Has the Union government given a go-ahead?

One of the points of contention that protestors and opposition leaders have raised is that the Kerala government has not received a go ahead from the Union government for the project. Union Minister for Railways Ashwini Vaishnaw, while replying to a question in the Lok Sabha recently had stated that the project has not been sanctioned. But K-Rail MD V Ajithkumar claimed that the project has got the go-ahead from the Union government.

However, a letter dated January 15, 2021, sent by Union Finance Minister Nirmala Sitharaman to Kerala Chief Minister Pinarayi Vijayan, requests him to “engage with JICA to move forward to finalise the designing of packages which would facilitate co-financing” and “that “land acquisition and other clearances may be expedited by the PIA.'' While JICA stands for Japan International Cooperation Agency; PIA is the acronym for Project Implementation Agency. The letter indicates that the Union government is supportive of the infrastructure project and wants the state government to go ahead with the land acquisition for the project.

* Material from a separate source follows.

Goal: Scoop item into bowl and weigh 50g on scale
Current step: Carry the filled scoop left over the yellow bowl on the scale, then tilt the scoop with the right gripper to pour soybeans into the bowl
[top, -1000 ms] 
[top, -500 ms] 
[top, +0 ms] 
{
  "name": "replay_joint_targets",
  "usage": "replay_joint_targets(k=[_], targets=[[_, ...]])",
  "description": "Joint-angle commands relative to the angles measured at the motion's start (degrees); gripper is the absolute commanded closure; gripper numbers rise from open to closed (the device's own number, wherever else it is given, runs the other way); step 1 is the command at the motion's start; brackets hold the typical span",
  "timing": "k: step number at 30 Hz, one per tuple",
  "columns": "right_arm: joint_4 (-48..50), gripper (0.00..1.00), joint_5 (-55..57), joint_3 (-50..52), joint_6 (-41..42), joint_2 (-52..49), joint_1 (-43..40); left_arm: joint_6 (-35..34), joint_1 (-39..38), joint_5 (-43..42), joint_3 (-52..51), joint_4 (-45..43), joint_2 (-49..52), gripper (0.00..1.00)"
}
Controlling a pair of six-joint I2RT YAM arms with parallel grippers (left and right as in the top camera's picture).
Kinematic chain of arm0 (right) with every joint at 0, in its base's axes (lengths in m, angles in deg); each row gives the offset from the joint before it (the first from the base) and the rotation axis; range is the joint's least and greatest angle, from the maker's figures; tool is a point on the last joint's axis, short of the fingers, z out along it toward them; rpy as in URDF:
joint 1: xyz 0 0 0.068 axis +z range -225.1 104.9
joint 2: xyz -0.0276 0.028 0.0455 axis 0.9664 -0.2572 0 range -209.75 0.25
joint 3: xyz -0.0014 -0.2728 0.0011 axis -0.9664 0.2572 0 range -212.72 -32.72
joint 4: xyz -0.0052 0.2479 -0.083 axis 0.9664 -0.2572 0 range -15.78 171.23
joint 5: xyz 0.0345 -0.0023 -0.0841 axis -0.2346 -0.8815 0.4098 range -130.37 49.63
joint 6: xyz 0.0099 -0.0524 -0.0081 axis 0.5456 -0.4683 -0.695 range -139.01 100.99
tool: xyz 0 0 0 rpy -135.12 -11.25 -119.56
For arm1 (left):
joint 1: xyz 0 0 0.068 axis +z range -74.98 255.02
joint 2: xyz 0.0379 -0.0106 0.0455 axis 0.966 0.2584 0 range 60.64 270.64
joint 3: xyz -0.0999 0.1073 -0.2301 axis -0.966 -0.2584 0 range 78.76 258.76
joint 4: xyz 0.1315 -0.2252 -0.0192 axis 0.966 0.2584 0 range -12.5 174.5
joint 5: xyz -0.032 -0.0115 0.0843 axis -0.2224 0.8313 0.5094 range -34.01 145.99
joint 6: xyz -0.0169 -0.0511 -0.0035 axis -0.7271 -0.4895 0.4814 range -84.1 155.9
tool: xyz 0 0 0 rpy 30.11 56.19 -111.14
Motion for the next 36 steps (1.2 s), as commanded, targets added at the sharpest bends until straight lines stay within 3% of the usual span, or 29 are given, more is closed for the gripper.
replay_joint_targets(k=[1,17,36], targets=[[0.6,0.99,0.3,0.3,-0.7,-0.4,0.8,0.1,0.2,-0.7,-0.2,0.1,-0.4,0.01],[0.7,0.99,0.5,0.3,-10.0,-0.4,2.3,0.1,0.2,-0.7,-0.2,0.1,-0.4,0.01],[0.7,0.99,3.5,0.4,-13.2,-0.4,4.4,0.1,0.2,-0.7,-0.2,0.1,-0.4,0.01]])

JICA had agreed to fund the project at an interest rate of 0.25%.  It may be recalled that during his recent visit to India, Japanese Prime Minister Fumio Kishida pledged an investment of $42 billion in the country over the next five years.

The actions by K-Rail and the Revenue Department shows that the state government wants to fast track the process of land acquisition for the project by running all the preliminary activities parallel to the Social Impact Assessment study.